TORRES Confronts Desire and Infatuation on Silver Tongue
Mackenzie Scott’s latest album is awash in icy synthesizers and stormy relationships

In April 2018, Mackenzie Scott, the preternaturally talented songwriter who records under the name TORRES, announced on Twitter that her storied label, 4AD, had dropped her from a planned three-album deal “for not being commercially successful enough.” It was an upsetting blow, particularly given the strength of TORRES’ third album, Three Futures, an alluring art-pop concept album examining bodily pleasure with Kraftwerk and CAN as aural reference points. Scott tumbled into self-doubt. “I was in a really bad place,” she reflected in a more recent interview with SPIN. She considered leaving music altogether. Instead, she started writing, and didn’t stop for months.
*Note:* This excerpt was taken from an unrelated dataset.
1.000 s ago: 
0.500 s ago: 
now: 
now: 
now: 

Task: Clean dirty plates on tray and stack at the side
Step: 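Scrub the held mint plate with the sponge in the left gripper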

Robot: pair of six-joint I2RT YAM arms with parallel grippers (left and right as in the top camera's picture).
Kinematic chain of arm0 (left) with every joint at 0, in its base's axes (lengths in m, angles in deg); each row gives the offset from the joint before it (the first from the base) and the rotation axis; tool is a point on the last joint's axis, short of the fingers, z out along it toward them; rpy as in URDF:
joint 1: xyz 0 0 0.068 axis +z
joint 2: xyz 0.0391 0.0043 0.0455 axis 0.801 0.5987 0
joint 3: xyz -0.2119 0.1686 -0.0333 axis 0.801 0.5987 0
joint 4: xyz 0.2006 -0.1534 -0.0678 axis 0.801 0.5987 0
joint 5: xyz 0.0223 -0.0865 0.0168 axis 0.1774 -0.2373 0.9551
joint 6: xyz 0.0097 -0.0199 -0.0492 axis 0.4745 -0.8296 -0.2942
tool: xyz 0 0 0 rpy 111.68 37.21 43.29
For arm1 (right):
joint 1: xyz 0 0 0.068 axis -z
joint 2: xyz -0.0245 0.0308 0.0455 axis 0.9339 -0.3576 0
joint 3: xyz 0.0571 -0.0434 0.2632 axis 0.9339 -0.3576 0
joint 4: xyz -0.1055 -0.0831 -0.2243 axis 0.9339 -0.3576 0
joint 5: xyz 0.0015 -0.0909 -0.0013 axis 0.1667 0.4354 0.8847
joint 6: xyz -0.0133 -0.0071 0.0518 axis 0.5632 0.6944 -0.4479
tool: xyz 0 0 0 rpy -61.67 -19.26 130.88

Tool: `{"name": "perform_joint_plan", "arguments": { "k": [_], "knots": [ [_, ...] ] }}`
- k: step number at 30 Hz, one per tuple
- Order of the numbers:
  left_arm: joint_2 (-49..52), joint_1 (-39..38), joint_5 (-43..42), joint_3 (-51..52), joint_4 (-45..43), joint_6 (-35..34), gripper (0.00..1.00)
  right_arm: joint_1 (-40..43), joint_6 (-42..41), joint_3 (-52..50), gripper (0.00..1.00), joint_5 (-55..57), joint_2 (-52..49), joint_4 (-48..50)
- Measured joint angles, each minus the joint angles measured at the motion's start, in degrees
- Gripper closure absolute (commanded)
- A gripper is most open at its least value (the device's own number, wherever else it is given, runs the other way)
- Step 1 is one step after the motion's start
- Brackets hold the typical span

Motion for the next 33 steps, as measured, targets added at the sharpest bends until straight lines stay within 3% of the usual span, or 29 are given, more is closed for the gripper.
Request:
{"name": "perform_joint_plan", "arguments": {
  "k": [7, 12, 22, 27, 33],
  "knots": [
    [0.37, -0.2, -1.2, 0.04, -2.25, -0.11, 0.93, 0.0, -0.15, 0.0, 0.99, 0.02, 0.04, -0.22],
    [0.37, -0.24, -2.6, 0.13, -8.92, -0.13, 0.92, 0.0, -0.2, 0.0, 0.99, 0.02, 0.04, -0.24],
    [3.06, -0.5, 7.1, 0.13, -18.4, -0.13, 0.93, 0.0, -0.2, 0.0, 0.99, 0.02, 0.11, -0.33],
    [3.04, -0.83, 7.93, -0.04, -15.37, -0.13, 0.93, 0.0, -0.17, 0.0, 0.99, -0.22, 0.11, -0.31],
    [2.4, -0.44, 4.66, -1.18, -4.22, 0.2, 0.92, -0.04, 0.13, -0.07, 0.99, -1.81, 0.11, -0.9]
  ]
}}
Silver Tongue, TORRES’ excellent fourth album—and first for Merge—is the result of that defiant burst. It’s not a set of sugary hooks designed to crack the Discover Weekly algorithm: The record, which is self-produced, sacrifices no ounce of Scott’s sharp-angled, emotionally explosive songcraft. It leans into the electro-pop atmosphere of Three Futures, but the textures are so unsettling and lonely that it would never scan as a bid for crossover appeal. Scott remains an improbably vivid writer both lyrically and melodically; throughout Silver Tongue, she takes desire and infatuation as her subject and icy synthesizers as her instrument of choice.
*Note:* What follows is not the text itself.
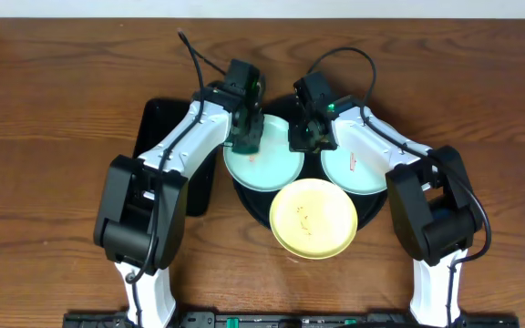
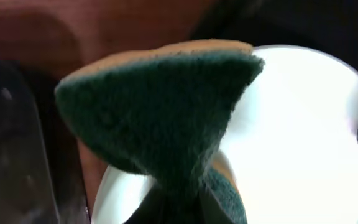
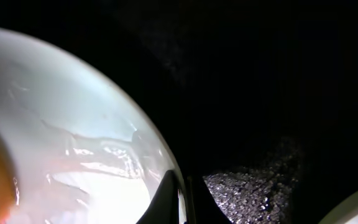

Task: Clean dirty plates on tray and stack at the side
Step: 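Scrub the held mint plate with the sponge in the left gripper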

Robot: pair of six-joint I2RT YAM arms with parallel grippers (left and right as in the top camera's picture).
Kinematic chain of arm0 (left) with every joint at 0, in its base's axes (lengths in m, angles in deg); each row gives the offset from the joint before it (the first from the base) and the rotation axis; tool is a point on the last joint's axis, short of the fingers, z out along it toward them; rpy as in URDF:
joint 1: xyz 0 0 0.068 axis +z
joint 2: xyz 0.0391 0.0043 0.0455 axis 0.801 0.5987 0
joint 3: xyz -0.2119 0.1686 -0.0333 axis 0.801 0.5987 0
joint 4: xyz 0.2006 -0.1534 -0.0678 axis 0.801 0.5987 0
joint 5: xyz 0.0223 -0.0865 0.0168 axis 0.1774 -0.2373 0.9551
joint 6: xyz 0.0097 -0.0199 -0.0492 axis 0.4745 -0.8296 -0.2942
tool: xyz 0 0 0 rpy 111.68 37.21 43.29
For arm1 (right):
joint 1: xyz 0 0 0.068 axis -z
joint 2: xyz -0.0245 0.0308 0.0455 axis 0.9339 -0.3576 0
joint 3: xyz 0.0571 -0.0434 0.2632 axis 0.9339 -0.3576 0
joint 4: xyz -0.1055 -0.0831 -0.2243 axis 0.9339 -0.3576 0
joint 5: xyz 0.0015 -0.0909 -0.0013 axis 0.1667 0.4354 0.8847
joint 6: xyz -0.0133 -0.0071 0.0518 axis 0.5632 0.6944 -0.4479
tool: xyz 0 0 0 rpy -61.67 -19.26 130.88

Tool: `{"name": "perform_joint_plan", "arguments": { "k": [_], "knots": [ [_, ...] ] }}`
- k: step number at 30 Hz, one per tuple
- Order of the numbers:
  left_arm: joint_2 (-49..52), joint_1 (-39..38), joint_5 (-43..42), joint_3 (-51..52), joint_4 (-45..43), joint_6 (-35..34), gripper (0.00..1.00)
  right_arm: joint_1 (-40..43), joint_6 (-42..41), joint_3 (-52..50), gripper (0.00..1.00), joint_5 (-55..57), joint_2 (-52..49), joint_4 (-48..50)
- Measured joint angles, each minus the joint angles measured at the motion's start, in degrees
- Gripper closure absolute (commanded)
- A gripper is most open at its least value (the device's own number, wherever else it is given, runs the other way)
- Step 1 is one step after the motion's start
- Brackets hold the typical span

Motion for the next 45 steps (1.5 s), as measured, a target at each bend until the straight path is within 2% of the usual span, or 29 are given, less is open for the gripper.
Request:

The album chronicles the narrative arc of a relationship, from the thrill and terror of chasing a suddenly obtainable crush (“Good Scare,” “Last Forest”), to the ensuing entanglement (“Records of Your Tenderness”), jealousy (“Two of Everything”) and post-breakup spiraling (“Good Grief”). In this regard, Silver Tongue is like a synth-pop cousin of Liz Phair’s similarly sequenced Whip-Smart, except that TORRES’ romantic vignettes are unmistakably queer. On “Two of Everything,” with its M83-worthy layers of overcast synths, an embittered Scott questions her ex-girlfriend’s new lover: “To the one sharing my lover’s bed / Do you hold her when she sleeps? / Does she also call you Baby?”
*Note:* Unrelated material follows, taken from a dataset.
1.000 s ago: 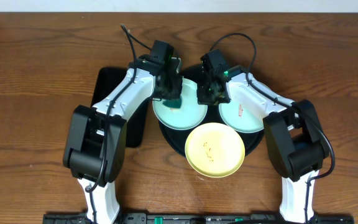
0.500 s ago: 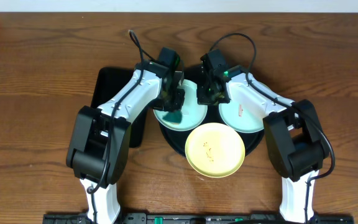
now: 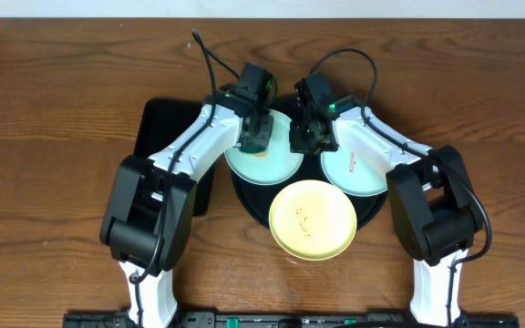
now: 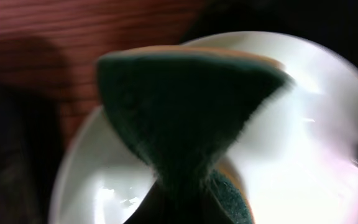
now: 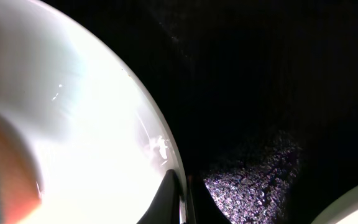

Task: Clean dirty plates on tray and stack at the side
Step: 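Scrub the held mint plate with the sponge in the left gripper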

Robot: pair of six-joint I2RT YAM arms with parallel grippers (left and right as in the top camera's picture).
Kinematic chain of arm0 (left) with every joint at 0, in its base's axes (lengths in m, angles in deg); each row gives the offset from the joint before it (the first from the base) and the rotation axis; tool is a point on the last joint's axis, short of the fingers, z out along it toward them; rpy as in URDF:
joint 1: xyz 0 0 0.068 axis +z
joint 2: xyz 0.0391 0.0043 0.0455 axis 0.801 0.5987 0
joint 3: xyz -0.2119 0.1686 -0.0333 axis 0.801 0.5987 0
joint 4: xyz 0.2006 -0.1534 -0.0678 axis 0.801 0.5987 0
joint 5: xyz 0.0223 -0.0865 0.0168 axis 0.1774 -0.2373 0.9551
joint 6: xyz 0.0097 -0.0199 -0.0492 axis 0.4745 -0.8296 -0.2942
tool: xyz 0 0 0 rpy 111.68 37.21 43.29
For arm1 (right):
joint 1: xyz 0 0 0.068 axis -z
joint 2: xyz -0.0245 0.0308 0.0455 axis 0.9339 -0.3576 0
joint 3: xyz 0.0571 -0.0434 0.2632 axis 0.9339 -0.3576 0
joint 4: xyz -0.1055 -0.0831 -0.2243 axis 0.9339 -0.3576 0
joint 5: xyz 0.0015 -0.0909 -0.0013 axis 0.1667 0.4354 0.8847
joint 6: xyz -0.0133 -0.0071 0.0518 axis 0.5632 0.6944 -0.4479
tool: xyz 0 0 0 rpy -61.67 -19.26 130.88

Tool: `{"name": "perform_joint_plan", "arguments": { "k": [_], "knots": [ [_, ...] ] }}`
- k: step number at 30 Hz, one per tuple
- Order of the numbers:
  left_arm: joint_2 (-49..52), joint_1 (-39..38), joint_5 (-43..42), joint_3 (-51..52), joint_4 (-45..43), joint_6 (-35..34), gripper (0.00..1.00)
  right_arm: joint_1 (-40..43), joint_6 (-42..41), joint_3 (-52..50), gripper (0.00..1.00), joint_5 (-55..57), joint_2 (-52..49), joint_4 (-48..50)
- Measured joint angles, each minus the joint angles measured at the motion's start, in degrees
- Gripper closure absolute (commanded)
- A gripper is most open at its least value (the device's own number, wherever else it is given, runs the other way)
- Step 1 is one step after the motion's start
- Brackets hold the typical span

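A round black tray [image 3: 244,193] carries three plates. My left gripper [image 3: 258,137] is shut on a green scouring sponge [image 4: 185,118] pressed onto the left mint plate [image 3: 276,169], whose wet surface [image 4: 303,155] shines white. My right gripper [image 3: 301,137] is shut on that plate's right rim [image 5: 178,168]. A second mint plate [image 3: 358,169] with a red smear lies at the tray's right. A yellow plate [image 3: 313,217] with a small stain lies at the front.
A black rectangular tray [image 3: 158,150] sits on the wooden table [image 3: 44,182] to the left of the round tray, partly under my left arm. Both arms' cables arch over the back of the table.
My left gripper has moved the sponge a little to the right, toward the plate's back middle. The right gripper still pinches the rim and has not moved.
At first my left gripper held the sponge over the black rectangular tray while my right pinched the left mint plate's rim. Then the sponge was on that plate's left part, then near its back edge, and now nearer its middle. The plate's red mark no longer shows.
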Motion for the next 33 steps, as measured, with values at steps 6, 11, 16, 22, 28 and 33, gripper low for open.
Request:
{"name": "perform_joint_plan", "arguments": {
  "k": [6, 11, 16, 22, 28, 33],
  "knots": [
    [-0.02, -1.27, 6.69, -0.09, 3.87, -0.81, 0.92, -0.02, -0.09, 0.0, 0.99, -0.42, 0.0, 0.94],
    [-0.04, -1.86, 4.48, -0.66, 8.98, 0.11, 0.92, -0.68, 0.02, 0.0, 0.99, -0.66, 0.0, 0.66],
    [-0.04, -1.9, -4.59, -0.79, 10.99, 4.09, 0.92, -0.74, 0.2, 0.0, 0.99, -0.68, 0.0, 0.57],
    [-0.02, -2.05, -13.51, -0.28, 8.5, 6.12, 0.92, -0.74, 0.13, -0.04, 0.99, -0.37, 0.0, 0.26],
    [0.17, -1.18, -13.99, 0.02, 0.81, 5.29, 0.93, -0.74, 0.09, -0.04, 0.99, -0.2, 0.0, 0.24],
    [0.17, 0.48, -4.61, 0.02, -1.53, 1.9, 0.93, -0.74, 0.09, -0.04, 0.99, -0.13, 0.0, 0.26]
  ]
}}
It’s a stark emotional centerpiece for the record, in part because Scott’s approach is imbued with far more empathy than, say, CeeLo Green’s “Fuck You.” (“I’m going to be the biggest thorn in your side,” she warns the object of her envy, yet she has the decency to feel bad about it in the next line.) The female pronouns make clear that she is not longing for a man. As the artist told an NPR interviewer, “I want people to understand that women can burn for each other.”